[Stored data]
====================

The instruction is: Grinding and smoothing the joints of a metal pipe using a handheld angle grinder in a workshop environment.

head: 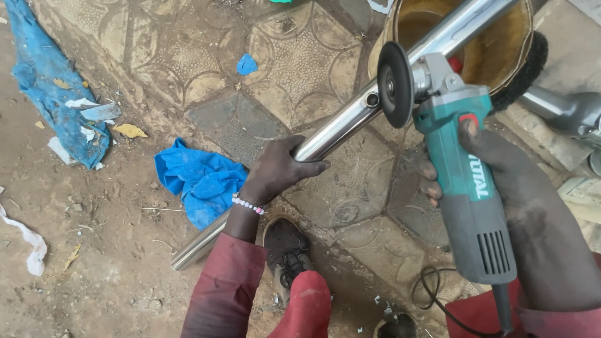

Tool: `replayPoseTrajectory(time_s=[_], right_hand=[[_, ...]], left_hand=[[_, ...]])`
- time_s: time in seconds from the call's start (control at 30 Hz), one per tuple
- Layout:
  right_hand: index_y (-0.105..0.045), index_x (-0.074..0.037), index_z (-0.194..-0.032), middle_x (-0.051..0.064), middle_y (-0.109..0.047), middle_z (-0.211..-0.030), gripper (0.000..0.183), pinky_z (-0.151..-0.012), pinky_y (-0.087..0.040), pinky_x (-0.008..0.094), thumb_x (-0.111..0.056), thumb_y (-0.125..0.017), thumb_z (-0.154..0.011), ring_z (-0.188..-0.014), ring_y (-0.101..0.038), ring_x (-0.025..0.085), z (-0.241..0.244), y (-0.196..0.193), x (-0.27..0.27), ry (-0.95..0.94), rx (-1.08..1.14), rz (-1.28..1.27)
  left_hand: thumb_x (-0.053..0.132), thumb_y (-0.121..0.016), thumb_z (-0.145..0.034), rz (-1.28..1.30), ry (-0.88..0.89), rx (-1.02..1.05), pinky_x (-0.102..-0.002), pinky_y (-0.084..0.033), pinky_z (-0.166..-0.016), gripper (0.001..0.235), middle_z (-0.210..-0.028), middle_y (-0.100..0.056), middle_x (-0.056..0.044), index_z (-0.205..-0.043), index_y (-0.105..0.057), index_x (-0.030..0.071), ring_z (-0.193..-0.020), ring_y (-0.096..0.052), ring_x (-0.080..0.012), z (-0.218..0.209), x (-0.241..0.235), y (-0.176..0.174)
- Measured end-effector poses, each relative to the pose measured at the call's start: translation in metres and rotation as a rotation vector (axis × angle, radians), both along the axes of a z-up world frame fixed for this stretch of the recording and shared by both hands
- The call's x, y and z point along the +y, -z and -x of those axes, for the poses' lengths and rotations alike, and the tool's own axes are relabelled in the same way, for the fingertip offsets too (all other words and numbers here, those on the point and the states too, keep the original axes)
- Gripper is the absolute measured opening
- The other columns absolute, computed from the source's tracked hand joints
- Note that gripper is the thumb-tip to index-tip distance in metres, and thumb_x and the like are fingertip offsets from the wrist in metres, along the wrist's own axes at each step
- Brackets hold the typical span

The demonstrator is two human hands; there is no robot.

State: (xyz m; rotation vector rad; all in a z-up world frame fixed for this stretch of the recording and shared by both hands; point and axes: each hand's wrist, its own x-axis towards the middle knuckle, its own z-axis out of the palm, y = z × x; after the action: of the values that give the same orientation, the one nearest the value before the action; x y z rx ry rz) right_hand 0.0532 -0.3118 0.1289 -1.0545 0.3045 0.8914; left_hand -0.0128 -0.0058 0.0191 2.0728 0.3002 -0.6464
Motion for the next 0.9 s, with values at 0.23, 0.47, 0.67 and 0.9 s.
replayPoseTrajectory(time_s=[0.23,0.47,0.67,0.9], right_hand=[[-0.059,-0.005,-0.139,0.018,-0.070,-0.086,0.077,-0.057,-0.065,0.040,-0.052,-0.084,-0.084,-0.067,-0.071,0.026,0.010,0.005,-0.017,-0.034,0.035,0.042],[-0.061,-0.003,-0.130,0.023,-0.068,-0.084,0.062,-0.059,-0.062,0.043,-0.043,-0.081,-0.087,-0.064,-0.068,0.031,0.024,0.015,-0.015,0.039,0.041,0.017],[-0.058,-0.003,-0.127,0.019,-0.062,-0.082,0.071,-0.054,-0.058,0.041,-0.047,-0.095,-0.086,-0.059,-0.060,0.027,0.029,-0.017,-0.010,-0.039,-0.065,-0.218],[-0.062,0.002,-0.123,0.017,-0.065,-0.092,0.069,-0.059,-0.057,0.039,-0.045,-0.103,-0.094,-0.068,-0.062,0.025,0.062,-0.003,-0.027,0.053,-0.181,-0.311]], left_hand=[[0.049,-0.082,-0.074,0.056,-0.021,-0.040,-0.035,-0.042,-0.060,0.046,-0.081,-0.066,-0.002,-0.098,-0.070,0.012,-0.069,-0.058,-0.0146,0.002,-0.003,0.005],[0.051,-0.081,-0.073,0.016,-0.027,-0.058,-0.036,-0.041,-0.060,0.048,-0.082,-0.068,-0.003,-0.099,-0.071,0.012,-0.069,-0.059,-0.0161,0.002,-0.005,0.004],[0.053,-0.081,-0.074,-0.007,-0.016,-0.060,-0.037,-0.036,-0.057,0.045,-0.075,-0.060,-0.001,-0.090,-0.067,0.013,-0.065,-0.051,-0.0150,0.003,-0.006,0.006],[0.055,-0.080,-0.069,0.029,-0.038,-0.035,-0.036,-0.040,-0.060,0.053,-0.081,-0.066,-0.002,-0.094,-0.069,0.011,-0.070,-0.057,-0.0155,0.001,-0.003,0.004]])
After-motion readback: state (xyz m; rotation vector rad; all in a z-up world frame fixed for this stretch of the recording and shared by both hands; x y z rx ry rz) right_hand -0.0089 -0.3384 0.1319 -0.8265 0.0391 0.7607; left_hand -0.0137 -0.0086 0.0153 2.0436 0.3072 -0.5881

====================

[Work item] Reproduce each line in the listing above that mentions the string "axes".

[Finished exercise]
- Measured end-effector poses, each relative to the pose measured at the call's start: translation in metres and rotation as a rotation vector (axis × angle, radians), both along the axes of a z-up world frame fixed for this stretch of the recording and shared by both hands
- The call's x, y and z point along the +y, -z and -x of those axes, for the poses' lengths and rotations alike, and the tool's own axes are relabelled in the same way, for the fingertip offsets too (all other words and numbers here, those on the point and the states too, keep the original axes)
- Note that gripper is the thumb-tip to index-tip distance in metres, and thumb_x and the like are fingertip offsets from the wrist in metres, along the wrist's own axes at each step
State: (xyz m; rotation vector rad; all in a z-up world frame fixed for this stretch of the recording and shared by both hands; point and axes: each hand's wrist, its own x-axis towards the middle knuckle, its own z-axis out of the palm, y = z × x; after the action: of the values that give the same orientation, the one nearest the value before the action; x y z rx ry rz) right_hand 0.0532 -0.3118 0.1289 -1.0545 0.3045 0.8914; left_hand -0.0128 -0.0058 0.0191 2.0728 0.3002 -0.6464

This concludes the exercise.